Inúmeros registros de incêndios florestais intensos no mundo inteiro têm sido feitos, sobretudo em camadas formadas na parte superior do período Cretáceo. A maior parte desses registros, porém, são do Hemisfério Norte, sendo poucos os registros para o Hemisfério Sul. Apesar de o Cretáceo ser considerado um intervalo no qual paleoincêndios foram comuns em escala global, ainda há poucos registros de macrocharcoal − que são as principais evidências desse fenômeno natural − descritos no Hemisfério Sul.
A análise do material foi realizada em laboratório com o uso de microscópio eletrônico de varredura que mostrou detalhes anatômicos muito bem preservados, incluindo paredes celulares homogeneizadas. O carvão vegetal macroscópico ou macrocharcoal é uma evidência direta de paleoincêndios e de que o material analisado queimou suficientemente para unir as paredes celulares da planta. A partir dessa análise, foi possível afirmar que esse material pertencia ao grupo de plantas denominado gimnospermas, mais especificamente de uma família botânica chamada Araucariaceae – mesma família que inclui a espécie atual Araucaria angustifolia.
Agora, os pesquisadores estão focados na busca de novos registros de paleoincêndios em outras localidades da Antártica”, explica o paleontólogo Alexander Kellner, diretor do Museu Nacional/UFRJ. No ponto de vista dele, “essa descoberta mostra que as variações climáticas que ocorreram ao longo do tempo trazem profundas mudanças no planeta como também em toda a biota. Isso acende um importante alerta diante das mudanças climáticas que são evidentes na atualidade. A dinâmica paleoflorística da Antártica é essencial para a compreensão das mudanças que ocorreram nos ambientes de alta latitude do Hemisfério Sul durante o Cretáceo. Afinal, nessa região também é possível visualizar uma exuberante vegetação dominada por coníferas (gimnospermas) que foi gradualmente substituída por uma assembleia dominada por angiospermas (plantas com flores e frutos)”.

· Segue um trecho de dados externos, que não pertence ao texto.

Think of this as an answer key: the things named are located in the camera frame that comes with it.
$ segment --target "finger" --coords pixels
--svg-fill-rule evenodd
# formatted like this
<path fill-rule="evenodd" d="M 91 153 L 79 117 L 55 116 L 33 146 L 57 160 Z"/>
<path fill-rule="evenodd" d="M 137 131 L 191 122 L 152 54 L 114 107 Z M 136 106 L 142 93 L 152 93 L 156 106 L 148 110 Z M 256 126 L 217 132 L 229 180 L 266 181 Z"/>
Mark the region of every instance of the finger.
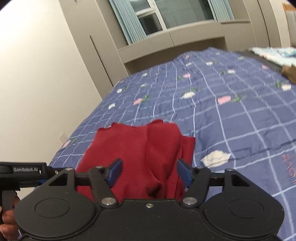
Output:
<path fill-rule="evenodd" d="M 1 224 L 0 232 L 8 240 L 17 240 L 19 236 L 18 226 L 14 224 Z"/>
<path fill-rule="evenodd" d="M 15 207 L 20 201 L 20 198 L 18 196 L 15 197 L 14 201 L 13 201 L 13 207 Z"/>
<path fill-rule="evenodd" d="M 2 220 L 4 223 L 16 224 L 14 210 L 7 210 L 5 213 L 3 213 Z"/>

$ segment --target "white wall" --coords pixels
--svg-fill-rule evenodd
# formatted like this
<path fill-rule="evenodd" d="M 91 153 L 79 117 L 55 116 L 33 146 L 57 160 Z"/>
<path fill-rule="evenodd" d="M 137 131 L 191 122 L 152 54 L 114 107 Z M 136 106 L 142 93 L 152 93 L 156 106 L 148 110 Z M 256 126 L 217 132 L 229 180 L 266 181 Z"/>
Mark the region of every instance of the white wall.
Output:
<path fill-rule="evenodd" d="M 287 23 L 285 11 L 283 8 L 283 3 L 286 3 L 286 2 L 287 1 L 285 0 L 270 0 L 271 6 L 276 18 L 276 22 L 278 25 L 278 29 L 279 29 L 281 46 L 283 48 L 291 46 L 288 23 Z"/>
<path fill-rule="evenodd" d="M 0 161 L 49 163 L 100 101 L 58 0 L 0 11 Z"/>

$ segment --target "folded red shirt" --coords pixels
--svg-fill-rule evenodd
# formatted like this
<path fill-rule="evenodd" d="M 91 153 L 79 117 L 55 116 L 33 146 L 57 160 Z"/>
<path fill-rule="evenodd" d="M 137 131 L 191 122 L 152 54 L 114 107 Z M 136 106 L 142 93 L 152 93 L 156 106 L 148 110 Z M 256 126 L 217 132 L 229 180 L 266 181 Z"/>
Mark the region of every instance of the folded red shirt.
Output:
<path fill-rule="evenodd" d="M 174 123 L 155 120 L 146 126 L 113 123 L 100 128 L 82 158 L 77 172 L 95 166 L 108 166 L 115 159 L 123 161 L 122 174 L 111 189 L 119 202 L 123 199 L 172 199 L 184 194 L 176 161 L 192 163 L 195 138 L 182 136 Z M 79 193 L 91 198 L 89 187 L 79 186 Z"/>

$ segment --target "blue bedspread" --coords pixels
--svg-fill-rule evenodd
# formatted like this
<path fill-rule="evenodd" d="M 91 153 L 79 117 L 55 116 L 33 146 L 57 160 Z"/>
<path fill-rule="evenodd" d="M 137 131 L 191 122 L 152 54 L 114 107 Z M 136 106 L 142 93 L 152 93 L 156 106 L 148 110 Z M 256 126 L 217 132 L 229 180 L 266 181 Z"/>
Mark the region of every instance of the blue bedspread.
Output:
<path fill-rule="evenodd" d="M 295 239 L 296 93 L 287 79 L 262 63 L 209 48 L 133 74 L 119 82 L 53 158 L 54 167 L 77 167 L 96 130 L 112 122 L 175 122 L 196 137 L 194 166 L 214 150 L 283 205 L 279 236 Z"/>

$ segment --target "window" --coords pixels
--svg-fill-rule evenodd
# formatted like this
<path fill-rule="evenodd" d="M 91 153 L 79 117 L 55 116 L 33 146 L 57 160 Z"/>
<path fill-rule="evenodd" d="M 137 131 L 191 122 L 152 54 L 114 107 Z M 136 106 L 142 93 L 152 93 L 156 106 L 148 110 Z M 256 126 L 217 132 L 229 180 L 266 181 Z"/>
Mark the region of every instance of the window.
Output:
<path fill-rule="evenodd" d="M 210 0 L 129 0 L 147 35 L 215 19 Z"/>

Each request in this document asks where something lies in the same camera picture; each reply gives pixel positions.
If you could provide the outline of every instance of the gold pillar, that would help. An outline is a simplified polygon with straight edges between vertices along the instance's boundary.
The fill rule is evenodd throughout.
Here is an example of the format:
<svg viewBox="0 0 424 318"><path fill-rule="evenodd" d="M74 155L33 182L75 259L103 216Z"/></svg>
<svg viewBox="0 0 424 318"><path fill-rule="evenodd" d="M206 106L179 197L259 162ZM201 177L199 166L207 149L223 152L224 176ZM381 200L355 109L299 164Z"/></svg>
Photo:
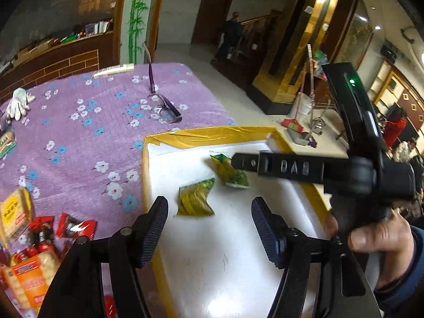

Participaram do estudo pesquisadores da Universidade Federal de Pernambuco (UFPE), Museu Nacional/UFRJ, Universidade do Vale do Taquari (Univates), Universidade Federal do Estado do Rio de Janeiro (Unirio), Universidade Federal do Espírito Santo (Ufes), Centro Paleontológico da Universidade do Contestado (Cenpaleo) e Universidade Regional do Cariri (Urca).